- Born: 14 February 1950 (age 76) Adelaide, Australia
- Citizenship: Australian
- Education: University of Adelaide, University of Birmingham
- Known for: Application of SEM to Behavioral Genetics; Molecular genetics; Genetics of values
- Scientific career
- Fields: Behavioural genetics
- Workplaces: QIMR Berghofer
- Thesis: The classical twin study in human behaviour genetics (1977)
- Doctoral advisor: Lindon Eaves

= Nicholas G. Martin =

Australian behavior geneticist (born 1950)

Nicholas Gordon Martin (born 14 February 1950) is an Australian behaviour geneticist and director of the Genetic Epidemiology Laboratory at the QIMR Berghofer Medical Research Institute. He has taught in the Departments of Medicine, Pathology, Zoology, and Psychology at the University of Queensland. He has received several awards and distinction for his work in genetics and twin studies.

==Academic career==
Martin studied at the University of Adelaide where he completed his undergraduate degree in 1972. In the same year, he established a sample of twins in Adelaide while completing his honours thesis.

Martin moved to the United Kingdom to complete a PhD in 1977 under Lindon Eaves at the University of Birmingham. After working as a research fellow at the Department of Genetics of the University of Birmingham (1976–1978) and at the Department of Population Biology, Research School of Biological Sciences, Australian National University (1978–1983), he took a post as an Assistant Professor in the Department of Human Genetics at the Medical College of Virginia (1983–1986). He returned to Australia in 1986, moving to Brisbane, where he currently directs the Genetic Epidemiology Laboratory at the QIMR Berghofer Medical Research Institute (QIMR Berghofer).

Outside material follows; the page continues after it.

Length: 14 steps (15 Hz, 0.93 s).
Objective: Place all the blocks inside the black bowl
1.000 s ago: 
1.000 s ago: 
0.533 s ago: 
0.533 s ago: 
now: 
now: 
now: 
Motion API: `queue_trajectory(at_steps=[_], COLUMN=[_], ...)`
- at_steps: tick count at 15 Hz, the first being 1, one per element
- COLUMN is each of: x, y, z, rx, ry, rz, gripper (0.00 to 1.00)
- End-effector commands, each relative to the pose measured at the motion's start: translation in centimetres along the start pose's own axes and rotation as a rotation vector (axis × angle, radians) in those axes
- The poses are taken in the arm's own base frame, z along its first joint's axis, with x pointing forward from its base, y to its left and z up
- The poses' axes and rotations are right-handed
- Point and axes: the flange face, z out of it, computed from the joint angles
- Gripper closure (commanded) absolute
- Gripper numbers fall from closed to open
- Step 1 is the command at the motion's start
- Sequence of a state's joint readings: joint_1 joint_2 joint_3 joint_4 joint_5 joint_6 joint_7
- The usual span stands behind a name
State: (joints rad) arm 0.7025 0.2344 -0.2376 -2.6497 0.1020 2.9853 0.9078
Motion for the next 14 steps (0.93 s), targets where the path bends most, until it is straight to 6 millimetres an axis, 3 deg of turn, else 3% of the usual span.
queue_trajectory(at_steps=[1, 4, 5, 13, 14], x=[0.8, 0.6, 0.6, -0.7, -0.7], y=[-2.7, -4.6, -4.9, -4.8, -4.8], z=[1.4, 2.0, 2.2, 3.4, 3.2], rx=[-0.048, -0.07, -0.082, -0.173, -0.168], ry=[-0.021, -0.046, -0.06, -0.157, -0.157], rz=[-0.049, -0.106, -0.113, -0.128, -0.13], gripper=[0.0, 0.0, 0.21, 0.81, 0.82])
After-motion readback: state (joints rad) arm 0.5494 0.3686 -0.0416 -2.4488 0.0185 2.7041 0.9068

Since 1992, he has been an adjunct Professor in the Departments of Pathology (1993), Zoology (1996), and Psychology (2003) at the University of Queensland, and Senior Principal Research Fellow at the QIMR Berghofer Medical Research Institute. In 1978, together with J.D. Mathews, he established the Australian Twin Registry. QIMR Berghofer is now home to one of the largest twin studies in the world, with more than 30 000 pairs enrolled. Martin has also "recruited over 3000 anorexia cases and over 20,000 depression cases. New projects are planned for stuttering and bipolar."

== Research ==
Martin's 1977 thesis, The Classical Twin Study in Human Behaviour Genetics, led, in part, to his co-authored publication, The power of the classical twin study (1978).

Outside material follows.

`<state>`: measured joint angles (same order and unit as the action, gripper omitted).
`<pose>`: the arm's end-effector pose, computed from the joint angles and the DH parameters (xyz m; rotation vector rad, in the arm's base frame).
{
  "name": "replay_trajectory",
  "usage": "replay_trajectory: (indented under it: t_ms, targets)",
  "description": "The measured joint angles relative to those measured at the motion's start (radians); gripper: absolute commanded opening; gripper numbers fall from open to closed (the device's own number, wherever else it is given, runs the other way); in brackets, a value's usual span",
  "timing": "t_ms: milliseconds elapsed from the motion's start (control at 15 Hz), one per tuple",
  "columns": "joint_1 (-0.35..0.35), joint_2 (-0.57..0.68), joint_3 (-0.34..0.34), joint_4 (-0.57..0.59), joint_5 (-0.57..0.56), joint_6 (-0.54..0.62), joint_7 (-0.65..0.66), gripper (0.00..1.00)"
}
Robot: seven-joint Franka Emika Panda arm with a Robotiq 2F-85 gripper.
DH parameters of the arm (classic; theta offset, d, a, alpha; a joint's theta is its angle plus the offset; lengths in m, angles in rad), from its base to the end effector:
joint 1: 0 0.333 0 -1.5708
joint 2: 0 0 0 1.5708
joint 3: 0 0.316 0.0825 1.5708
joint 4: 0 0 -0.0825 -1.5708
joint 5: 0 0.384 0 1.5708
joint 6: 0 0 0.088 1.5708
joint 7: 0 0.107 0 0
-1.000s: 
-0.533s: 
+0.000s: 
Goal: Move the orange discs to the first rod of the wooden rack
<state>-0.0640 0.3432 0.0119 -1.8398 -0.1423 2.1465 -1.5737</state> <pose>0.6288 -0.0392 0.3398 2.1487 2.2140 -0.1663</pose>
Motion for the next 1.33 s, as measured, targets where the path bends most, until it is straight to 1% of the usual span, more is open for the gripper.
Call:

According to the Queensland Brain Institute, Martin has published more than 1200 research papers.

==Honours==
Martin has twice won the Behavior Genetics Association's Editors’ Choice Award (previously known as the Fulker Award) for best paper in Behavior Genetics (1999 & 2003), the Dobzhansky Founders Lifetime Achievement Award, given for outstanding lifetime contributions to the field of behavior genetics (2005), and the James Shields Award of the International Society of Twin Studies for outstanding contributions to twin research (1986).

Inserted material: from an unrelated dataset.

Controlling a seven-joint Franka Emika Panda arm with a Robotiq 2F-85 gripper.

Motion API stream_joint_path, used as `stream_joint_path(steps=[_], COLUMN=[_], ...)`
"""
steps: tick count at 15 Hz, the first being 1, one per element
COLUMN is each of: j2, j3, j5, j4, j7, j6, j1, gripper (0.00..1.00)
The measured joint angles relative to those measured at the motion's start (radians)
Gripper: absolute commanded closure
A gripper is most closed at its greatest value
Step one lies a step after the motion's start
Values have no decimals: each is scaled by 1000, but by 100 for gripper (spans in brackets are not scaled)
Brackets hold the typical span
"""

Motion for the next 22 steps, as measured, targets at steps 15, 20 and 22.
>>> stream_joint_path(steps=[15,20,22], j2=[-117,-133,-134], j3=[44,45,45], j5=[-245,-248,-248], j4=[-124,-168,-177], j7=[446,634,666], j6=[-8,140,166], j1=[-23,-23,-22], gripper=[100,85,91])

He was elected a Fellow of the Australian Academy of the Social Sciences in 2003, Australian Academy of Science in 2008, and the Australian Academy of Health and Medical Sciences (FAHMS) in 2015.

== Family ==
In 1983, Martin married Georgia Chenevix-Trench, a scientist known for her work in cancer research. Their daughter, Hilary Martin, is also a geneticist and Group Leader at the Wellcome Sanger Institute in Cambridge, United Kingdom.